Affective synergies: Landscape as the origin of an ecological- cultural intermediation process
Keywords:
methodology, quality of life, social factors, cultural identityAbstract
Events like Occupy Wall Street, the Arab Spring or the 15-M Movement in Spain, all of which were clearly carried out due to the social demands of populations seeking to recover the power of choice over the most quotidian issues (work, housing, education, leisure, etc.), speak of the resurgence of a collective need to reappropriate cities and territories through greater understanding and involvement in processes that affect their quality of daily life.
The main objective of this reflection is to provide a new point of view based on this current need to find and define new mechanisms and instruments for dialogue and relationships, and integration and intermediation. Starting from architecture and territorial design and through the creation and reactivation of new and old synergies and existing affective relationships in a territory, these strategies will enable on a local level the redefinition and restoration of a sense of domesticity and appropriation for the populations that inhabit these territories.

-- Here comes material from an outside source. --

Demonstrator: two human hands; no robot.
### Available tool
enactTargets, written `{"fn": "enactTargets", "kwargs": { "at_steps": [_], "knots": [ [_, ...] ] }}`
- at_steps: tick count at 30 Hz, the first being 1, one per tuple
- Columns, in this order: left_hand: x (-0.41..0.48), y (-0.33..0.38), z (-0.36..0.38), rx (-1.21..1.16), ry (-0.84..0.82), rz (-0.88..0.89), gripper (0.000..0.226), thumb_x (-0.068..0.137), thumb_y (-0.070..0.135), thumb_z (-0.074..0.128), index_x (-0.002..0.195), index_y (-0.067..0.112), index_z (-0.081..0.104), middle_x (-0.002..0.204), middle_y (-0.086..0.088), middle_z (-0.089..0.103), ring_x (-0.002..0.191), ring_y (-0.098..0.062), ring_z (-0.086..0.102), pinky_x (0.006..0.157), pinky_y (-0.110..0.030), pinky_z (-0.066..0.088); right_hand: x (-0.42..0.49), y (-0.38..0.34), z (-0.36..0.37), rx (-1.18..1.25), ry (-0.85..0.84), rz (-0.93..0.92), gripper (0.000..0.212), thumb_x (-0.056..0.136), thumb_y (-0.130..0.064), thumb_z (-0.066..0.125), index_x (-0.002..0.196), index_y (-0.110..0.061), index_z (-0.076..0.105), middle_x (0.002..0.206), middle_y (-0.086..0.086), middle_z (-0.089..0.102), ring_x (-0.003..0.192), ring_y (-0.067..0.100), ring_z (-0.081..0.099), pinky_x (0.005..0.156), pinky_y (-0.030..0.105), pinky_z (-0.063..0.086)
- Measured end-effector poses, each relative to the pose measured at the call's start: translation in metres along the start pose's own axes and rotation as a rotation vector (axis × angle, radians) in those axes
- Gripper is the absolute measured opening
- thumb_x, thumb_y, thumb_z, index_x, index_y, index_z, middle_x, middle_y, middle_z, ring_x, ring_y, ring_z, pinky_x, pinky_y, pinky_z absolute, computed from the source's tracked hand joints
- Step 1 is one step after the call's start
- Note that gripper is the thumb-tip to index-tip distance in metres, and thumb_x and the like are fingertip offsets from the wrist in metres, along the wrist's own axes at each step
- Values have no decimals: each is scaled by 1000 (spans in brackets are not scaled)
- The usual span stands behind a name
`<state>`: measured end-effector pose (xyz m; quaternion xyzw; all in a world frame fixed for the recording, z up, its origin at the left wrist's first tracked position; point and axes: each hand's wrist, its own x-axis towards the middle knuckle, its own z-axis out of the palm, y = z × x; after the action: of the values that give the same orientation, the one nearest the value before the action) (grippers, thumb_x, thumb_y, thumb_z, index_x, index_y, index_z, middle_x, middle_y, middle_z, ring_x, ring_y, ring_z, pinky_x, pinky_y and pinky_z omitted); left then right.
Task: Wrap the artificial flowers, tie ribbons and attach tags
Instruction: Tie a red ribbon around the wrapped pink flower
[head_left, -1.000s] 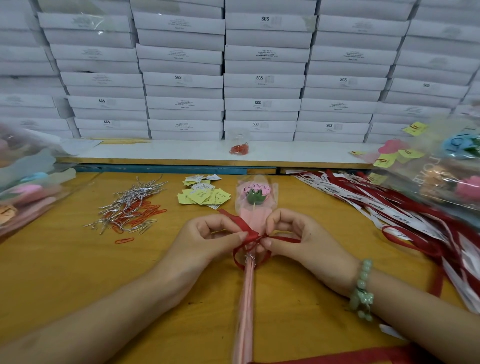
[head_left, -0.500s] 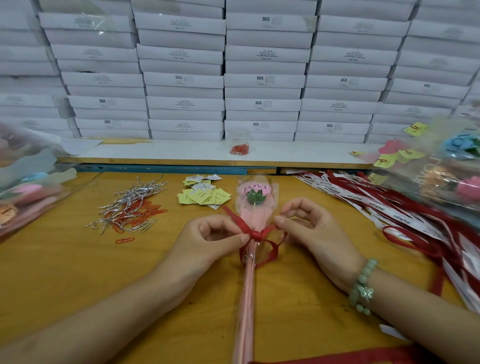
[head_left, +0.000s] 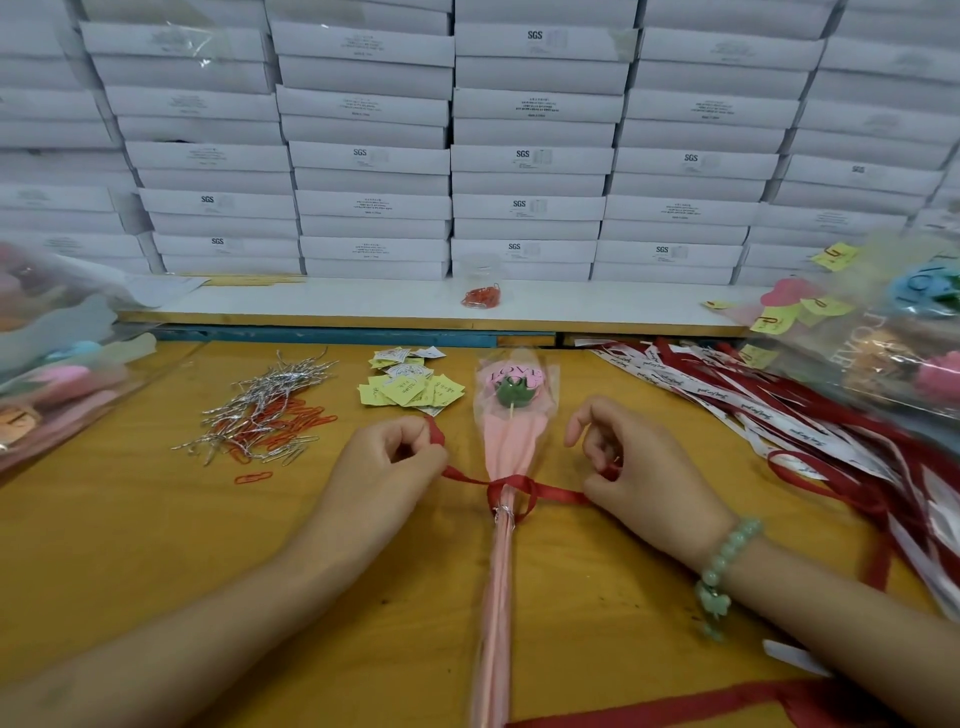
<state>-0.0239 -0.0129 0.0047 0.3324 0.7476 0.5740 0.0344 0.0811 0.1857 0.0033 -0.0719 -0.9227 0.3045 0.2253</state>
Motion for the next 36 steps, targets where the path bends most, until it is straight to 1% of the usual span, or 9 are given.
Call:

In particular, based on the reinterpretation of the concept of landscape brought about by the European Commission, it is proposed that the origin of these strategies be sought not in urban areas but rather outside of cities, on their edges, in certain “natural-rural” areas that still possess the appropriate scale, which is linked to the preservation and development of everyday life and the ability and symbolic-affective potential needed to become the source of a number of new relationships and dialectical and creative processes.